It’s hard to overstate the impact of technology on financial advisor-client relationships. As the industry changes, a great service experience is now just as important to clients as high-quality financial advice, and these days, technology is a major component of both. As a society, we are now accustomed to getting what we need when we need it. Amazon will deliver your groceries in two hours at no extra cost, Uber and Lyft no longer require you to hail down a taxi or book a car in advance, and Netflix allows you to binge-watch your favorite shows without commercials. Anything you need is just a few clicks away. This is our new normal and consumers now expect this to apply to their financial lives as well, particularly when it comes to communicating with their financial advisors.
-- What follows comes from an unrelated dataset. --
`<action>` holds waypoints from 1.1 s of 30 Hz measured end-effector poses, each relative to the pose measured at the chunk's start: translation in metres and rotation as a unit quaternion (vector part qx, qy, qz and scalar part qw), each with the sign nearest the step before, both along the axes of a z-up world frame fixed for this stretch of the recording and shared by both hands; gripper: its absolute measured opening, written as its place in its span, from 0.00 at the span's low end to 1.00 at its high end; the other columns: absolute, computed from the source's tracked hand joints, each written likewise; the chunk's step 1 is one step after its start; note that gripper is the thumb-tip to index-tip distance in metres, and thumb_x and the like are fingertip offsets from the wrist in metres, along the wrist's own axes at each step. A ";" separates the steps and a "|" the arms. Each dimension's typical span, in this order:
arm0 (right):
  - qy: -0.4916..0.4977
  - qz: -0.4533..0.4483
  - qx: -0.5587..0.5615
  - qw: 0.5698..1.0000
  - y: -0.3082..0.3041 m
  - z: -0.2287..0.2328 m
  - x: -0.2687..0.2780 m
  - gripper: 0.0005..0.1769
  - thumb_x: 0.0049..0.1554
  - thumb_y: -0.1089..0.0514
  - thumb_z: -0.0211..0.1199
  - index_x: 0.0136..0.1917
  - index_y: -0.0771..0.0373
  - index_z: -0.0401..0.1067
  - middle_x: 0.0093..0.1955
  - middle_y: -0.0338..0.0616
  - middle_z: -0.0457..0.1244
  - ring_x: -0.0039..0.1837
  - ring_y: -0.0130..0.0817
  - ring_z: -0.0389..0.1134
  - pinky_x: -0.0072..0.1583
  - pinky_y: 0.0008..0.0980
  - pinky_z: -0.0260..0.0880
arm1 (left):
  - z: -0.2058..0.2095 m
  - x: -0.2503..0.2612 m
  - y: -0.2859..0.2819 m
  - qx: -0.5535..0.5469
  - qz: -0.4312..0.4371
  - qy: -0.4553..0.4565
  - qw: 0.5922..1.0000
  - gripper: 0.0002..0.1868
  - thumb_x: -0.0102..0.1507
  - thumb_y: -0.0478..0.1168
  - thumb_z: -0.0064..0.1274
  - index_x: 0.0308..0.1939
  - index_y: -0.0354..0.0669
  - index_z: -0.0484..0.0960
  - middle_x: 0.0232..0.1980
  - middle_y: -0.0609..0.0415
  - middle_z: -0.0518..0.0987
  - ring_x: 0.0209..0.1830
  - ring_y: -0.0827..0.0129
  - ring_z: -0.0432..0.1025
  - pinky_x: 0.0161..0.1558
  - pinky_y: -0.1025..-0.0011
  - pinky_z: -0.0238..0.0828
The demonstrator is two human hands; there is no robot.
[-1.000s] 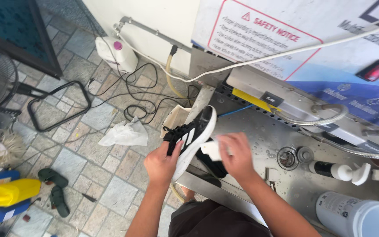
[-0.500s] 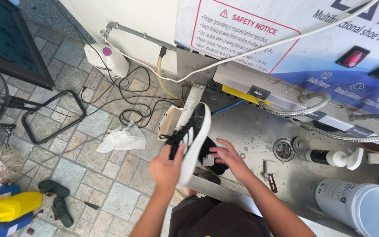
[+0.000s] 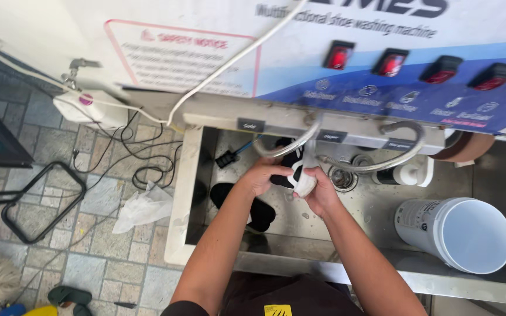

But in a profession that was not “born digital,” adjusting to the new normal often requires behavioral change. However, for most people change is difficult, that’s just human nature. But it’s particularly difficult for successful financial advisors that might not already be tech-savvy or see the value in this shift.

Some financial advisors might not think that their clients actually want a more technologically enhanced experience. In fact many financial advisors believe that older clients are uncomfortable with digital communication. In our experience, the idea that only younger generations are tech-savvy is nothing more than a myth. Clients of all ages and income levels use services like mobile apps and video chatting: at Morgan Stanley, more than 75% of our ultra-high net worth clients use our online portal, Morgan Stanley Online, and clients over the age of 75 are just as likely to use it as clients under the age of 35 (Source: Morgan Stanley Wealth Management Analytics & Data as of March 2019). As clients become more familiar with this experience, Morgan Stanley financial advisors can more effectively communicate with their clients and add more value to the relationship.

At Morgan Stanley we’ve spent the past several years successfully helping our financial advisors adopt new practices. What we’ve found is that even among financial advisors who recognize the value of technology, change takes time, and requires a thoughtful, strategic approach by leadership. What follows are some of the key lessons we learned along the way.

Arm Them For Success

Once your team has bought into the process and the benefits that change can bring, make sure they’re equipped with the skills and tools to take action. You wouldn’t talk somebody into skydiving and then send them up in a plane with no instructions or a parachute!

The best way to galvanize change among the members of an organization is to involve them from the very beginning of the process. Give them a seat at the table and align the changes you’re asking them to adopt with their own goals and priorities. A great example of this is a tool we developed at Morgan Stanley called Next Best Action (NBA) that uses machine learning and data analytics to help financial advisors send relevant and timely information to many clients at once. These can range from operational messages, such as notifying clients of adding a trusted contact in their accounts, all the way to investment-related messages, including updating a client’s retirement plans probability of success in times of market volatility.

When it comes to putting new technology into action, it’s important to provide thorough training to ensure everyone is comfortable with the new tools. That can vary from in-person site visits and live demos to creating materials like video tutorials or written guides. After all, financial advisors and service professionals are on the front lines when it comes to successfully rolling out new technology to clients.

Cut Through The Noise

Even the best-laid plans can still go awry. The most advanced, client-centric new technology can be a failure if your financial advisors don’t believe it’s valuable to them. Like everyone else in our “attention economy,” financial advisors and service professionals are bombarded daily with information: social media, advertising, compliance notifications, new initiatives, and even emails about leftover bagels in the conference room, you name it. The first step in enacting behavioral change is cutting through all that noise to communicate to your team why things are changing and how it will make their lives better. So when it comes to communicating, focus on the three C’s: customization, credibility and consistency.